We report a variant of the U-Net architecture, the multi-channel 2.5D U-Net, for computationally efficient prediction of fluorescence images in three dimensions and across large fields of view, enabling powerful semantic segmentation and image analysis. Further, we develop data normalization methods to improve model accuracy in predicting myelin distribution over extensive brain regions, crucial for medical image processing tasks.

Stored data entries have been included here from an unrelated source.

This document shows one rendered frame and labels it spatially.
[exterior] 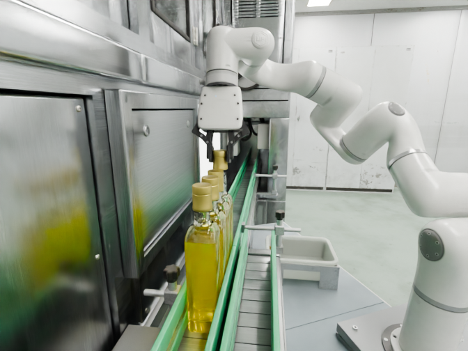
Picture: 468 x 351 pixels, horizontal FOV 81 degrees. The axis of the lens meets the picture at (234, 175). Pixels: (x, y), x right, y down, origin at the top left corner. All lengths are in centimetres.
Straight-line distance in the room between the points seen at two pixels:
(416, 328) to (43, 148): 71
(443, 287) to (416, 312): 9
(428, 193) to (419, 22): 483
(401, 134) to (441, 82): 476
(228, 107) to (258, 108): 95
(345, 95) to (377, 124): 10
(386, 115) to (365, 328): 50
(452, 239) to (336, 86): 40
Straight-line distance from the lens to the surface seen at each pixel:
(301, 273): 91
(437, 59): 545
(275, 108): 157
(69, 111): 44
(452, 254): 61
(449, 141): 561
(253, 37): 67
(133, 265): 56
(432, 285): 65
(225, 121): 62
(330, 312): 87
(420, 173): 68
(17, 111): 38
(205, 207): 47
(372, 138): 72
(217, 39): 67
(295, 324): 81
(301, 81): 71
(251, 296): 67
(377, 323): 82
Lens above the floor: 129
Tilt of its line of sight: 14 degrees down
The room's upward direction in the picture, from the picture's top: straight up
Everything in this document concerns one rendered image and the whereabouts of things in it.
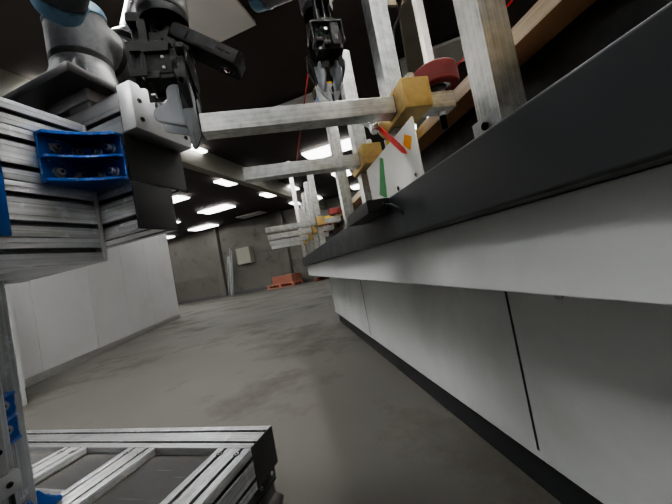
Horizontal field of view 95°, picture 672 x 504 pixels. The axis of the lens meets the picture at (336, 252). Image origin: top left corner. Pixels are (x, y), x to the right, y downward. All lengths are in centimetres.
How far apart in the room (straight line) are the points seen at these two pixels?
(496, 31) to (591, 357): 51
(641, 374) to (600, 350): 6
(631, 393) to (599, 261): 34
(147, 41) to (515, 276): 60
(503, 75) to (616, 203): 17
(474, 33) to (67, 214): 67
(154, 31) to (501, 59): 49
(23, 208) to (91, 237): 10
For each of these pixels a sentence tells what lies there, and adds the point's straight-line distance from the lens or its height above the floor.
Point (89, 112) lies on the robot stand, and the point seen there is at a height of 97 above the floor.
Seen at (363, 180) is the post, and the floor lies 80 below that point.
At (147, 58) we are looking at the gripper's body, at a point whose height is 94.
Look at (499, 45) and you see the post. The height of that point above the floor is 79.
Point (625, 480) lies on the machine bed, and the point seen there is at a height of 17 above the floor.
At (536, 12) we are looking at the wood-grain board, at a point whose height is 89.
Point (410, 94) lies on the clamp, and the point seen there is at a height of 84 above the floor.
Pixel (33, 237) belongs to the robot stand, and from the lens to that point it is 68.
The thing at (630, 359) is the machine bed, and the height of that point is 38.
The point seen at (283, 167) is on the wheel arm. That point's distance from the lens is 78.
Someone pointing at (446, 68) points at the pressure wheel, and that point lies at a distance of 64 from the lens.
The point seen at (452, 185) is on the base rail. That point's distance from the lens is 42.
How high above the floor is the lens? 60
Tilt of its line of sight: 2 degrees up
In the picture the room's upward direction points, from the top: 11 degrees counter-clockwise
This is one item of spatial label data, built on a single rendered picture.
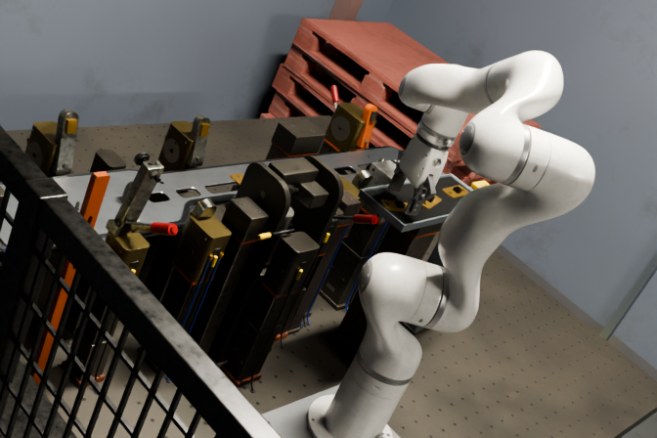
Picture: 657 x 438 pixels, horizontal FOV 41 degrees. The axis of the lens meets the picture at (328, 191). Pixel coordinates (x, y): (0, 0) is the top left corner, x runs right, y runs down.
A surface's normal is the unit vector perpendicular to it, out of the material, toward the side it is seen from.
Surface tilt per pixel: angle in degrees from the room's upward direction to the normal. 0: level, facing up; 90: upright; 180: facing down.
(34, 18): 90
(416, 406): 0
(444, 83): 67
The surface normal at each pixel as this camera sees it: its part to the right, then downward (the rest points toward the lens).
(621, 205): -0.66, 0.10
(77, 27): 0.65, 0.57
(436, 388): 0.37, -0.82
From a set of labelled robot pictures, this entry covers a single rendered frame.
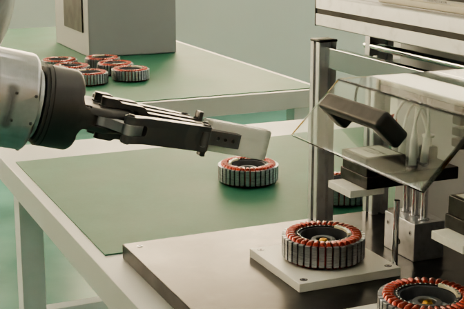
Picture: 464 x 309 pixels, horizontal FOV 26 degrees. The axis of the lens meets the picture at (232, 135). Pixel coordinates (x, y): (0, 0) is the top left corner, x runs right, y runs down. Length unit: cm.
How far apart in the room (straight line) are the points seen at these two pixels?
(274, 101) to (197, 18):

Our approach addresses challenges in labeled data by recovering experimental defects in fluorescence labeling through quantitative label-free imaging and artificial neural networks. We utilize transfer learning, feature extraction, and deep learning algorithms to refine predictions.
This methodology demonstrates the power of deep learning models in analyzing image data and enhances the potential for recurrent neural networks, convolutional layers, and fully connected layers in imaging pipelines. We anticipate that the proposed method will enable new studies of architectural order at spatial scales ranging from organelles to tissue, contributing to fields such as remote sensing, facial recognition, and computer vision applications.